MONTRÉAL — Au cours de la nuit de vendredi à samedi, l’île Bizard et l’île Mercier située à proximité ont été submergées par la crue de la rivière des Prairies. Les autorités ont conseillé à tous les citoyens de l’île Mercier de quitter leur domicile et l’accès au pont menant vers l’île a été fermé.

À Île-Bizard, la plupart des routes étaient accessibles, mais quelques rues résidentielles avaient recouvertes près d’un mètre d’eau.

Les citoyens, les traits tirés par le manque de sommeil des derniers jours, reconnaissaient le travail des premiers répondants, mais espèrent que l’armée arrivera rapidement en renfort.

Steve Lapierre, un résidant d’un appartement situé au sous-sol, raconte avoir été réveillé par son voisin qui l’a informé des inondations.

«Je me suis levé et j’ai mis le pied dans l’eau. Il était déjà trop tard», a-t-il affirmé devant sa résidence située sur la rue Jean-Yves.

Les planchers de son logement étaient recouverts d’eau dans toutes les pièces. Ses voisins du haut ont été assez généreux; ils lui ont permis d’entreposer ses biens les plus précieux, en plus d’avoir accueilli sa fillette pour le déjeuner.

Il restait toutefois plusieurs meubles à déplacer et la famille de M. Lapierre manquait de bras. Les pompiers sont omniprésents dans la rue, mais la conjointe de M. Lapierre avait hâte que l’armée arrive pour accélérer le travail.

Bouchra Gouriny, qui est responsable d’une entreprise d’entretien ménager, dit qu’elle ne travaille plus depuis mardi tant la situation est difficile à gérer.

«J’ai beaucoup de clients que j’appelle le matin pour leur dire que je ne peux pas venir. Mon mari travaille comme ingénieur technicien d’aéronautique, et ça fait depuis lundi qu’il n’y va pas», a-t-elle souligné.

«C’est catastrophique, ça augmente chaque jour. On ne sait pas ce qui va nous arriver», a-t-elle ajouté.

Elle et son mari ont dit qu’ils resteront «jusqu’à la dernière seconde» dans leur maison.
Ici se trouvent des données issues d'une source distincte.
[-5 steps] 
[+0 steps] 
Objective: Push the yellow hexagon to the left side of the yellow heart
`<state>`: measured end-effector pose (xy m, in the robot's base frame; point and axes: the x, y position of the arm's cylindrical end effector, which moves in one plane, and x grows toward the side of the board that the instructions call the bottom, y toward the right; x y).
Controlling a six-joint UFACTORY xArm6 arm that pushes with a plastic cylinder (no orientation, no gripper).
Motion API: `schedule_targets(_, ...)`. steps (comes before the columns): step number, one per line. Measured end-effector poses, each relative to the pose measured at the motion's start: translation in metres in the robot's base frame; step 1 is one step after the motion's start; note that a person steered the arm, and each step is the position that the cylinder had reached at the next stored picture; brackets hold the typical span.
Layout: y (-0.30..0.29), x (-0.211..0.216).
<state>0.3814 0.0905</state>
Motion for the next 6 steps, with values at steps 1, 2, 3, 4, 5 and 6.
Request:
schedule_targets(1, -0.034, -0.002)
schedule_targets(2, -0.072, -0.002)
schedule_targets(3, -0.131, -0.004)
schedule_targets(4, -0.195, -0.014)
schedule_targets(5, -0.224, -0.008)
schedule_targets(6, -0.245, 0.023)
De l’autre côté de la rue, la famille de Dora Soares avait érigé un véritable mur de sacs de sable. Le garage derrière cette barricade était presque sec.

Bien que tout soit contrôlé en ce moment, Mme Soares a avoué qu’elle commençait à paniquer.
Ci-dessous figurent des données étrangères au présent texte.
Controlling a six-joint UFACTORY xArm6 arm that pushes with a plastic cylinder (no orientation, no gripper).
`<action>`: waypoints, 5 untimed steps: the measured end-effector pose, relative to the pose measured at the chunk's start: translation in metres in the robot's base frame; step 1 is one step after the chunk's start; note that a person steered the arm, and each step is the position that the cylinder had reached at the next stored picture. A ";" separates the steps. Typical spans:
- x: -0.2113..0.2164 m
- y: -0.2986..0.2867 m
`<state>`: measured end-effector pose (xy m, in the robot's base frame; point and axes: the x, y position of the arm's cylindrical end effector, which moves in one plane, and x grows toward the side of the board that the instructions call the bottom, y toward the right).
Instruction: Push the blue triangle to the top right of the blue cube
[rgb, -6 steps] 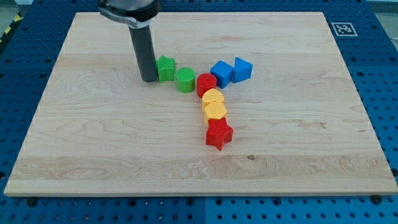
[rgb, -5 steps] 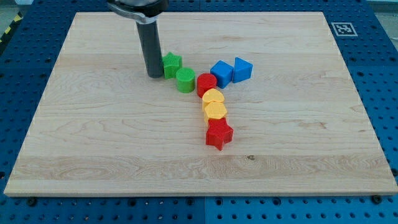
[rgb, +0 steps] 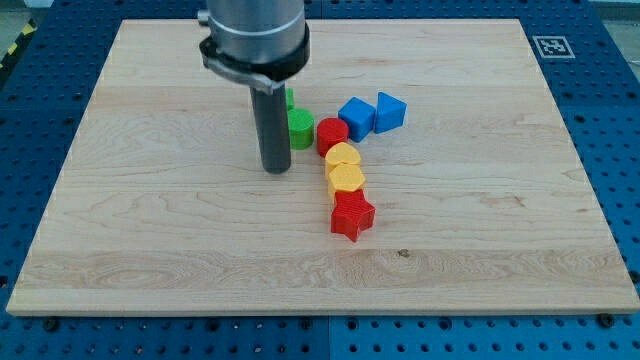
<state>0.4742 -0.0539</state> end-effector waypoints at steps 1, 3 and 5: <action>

«La panique commence à s’installer. Avec la pluie, le tonnerre, ça ne nous aide pas. C’est très énervant», a-t-elle confié.
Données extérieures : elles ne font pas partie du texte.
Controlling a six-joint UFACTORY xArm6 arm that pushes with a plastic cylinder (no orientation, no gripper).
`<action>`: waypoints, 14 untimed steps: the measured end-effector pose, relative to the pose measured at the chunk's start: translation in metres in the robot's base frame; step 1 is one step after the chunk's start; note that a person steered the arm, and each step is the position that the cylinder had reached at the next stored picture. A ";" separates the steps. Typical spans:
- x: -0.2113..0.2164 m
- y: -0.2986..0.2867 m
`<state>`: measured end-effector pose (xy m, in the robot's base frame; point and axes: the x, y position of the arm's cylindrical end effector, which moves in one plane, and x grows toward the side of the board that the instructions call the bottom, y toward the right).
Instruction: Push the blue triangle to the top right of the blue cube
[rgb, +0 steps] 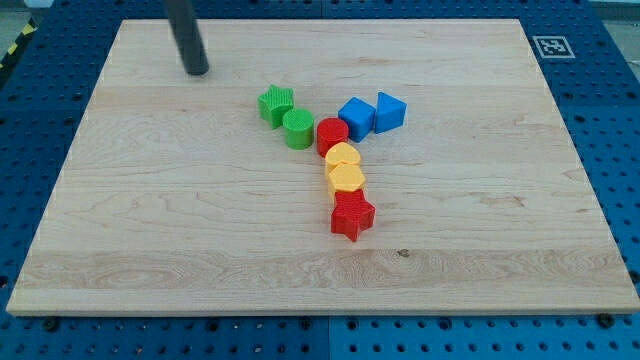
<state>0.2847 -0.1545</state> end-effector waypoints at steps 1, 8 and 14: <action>-0.002 0.069; 0.163 0.306; 0.169 0.249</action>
«Une chance que nos amis nous ont apporté une chaloupe», a-t-elle ajouté avec un grand sourire.

Plus loin, sur la rue Joly, les sacs de sable n’étaient toujours pas rendus. Des citoyens tentaient tant bien que mal de se faufiler dans la rue — certains se faisaient transporter en canot, d’autres se déplaçaient péniblement dans un véhicule utilitaire sport, et même qu’une personne s’est faite transporter sur le dos d’une autre parce qu’elle ne possédait pas de combinaison pour marcher dans l’eau.

Un homme en canot assurait le transport de certains citoyens sur la rue et est même allé livrer une caisse de bière à l’un d’entre eux.

Kellyanne Beauchamp a tenu à rappeler aux autorités que les citoyens touchés étaient nombreux et que ces derniers devaient être traités de la même manière que les sinistrés des inondations de 2011 qui avaient bénéficié de l’aide de l’armée.

«On est beaucoup plus, on devrait avoir autant le droit que les autres», a-t-elle dit.

Le gouvernement du Québec a réclamé l’aide de l’armée canadienne, vendredi, ce qu’a accepté Ottawa. Mais l’armée n’était pas encore arrivée samedi matin à l’Île-Bizard, ce qui a déçu plusieurs résidants, qui s’attendaient à ce que les soldats soient déjà sur place en matinée.

Quatre cents soldats seront déployés dans les quatre régions du Québec qui ont été les plus touchées par le sinistre.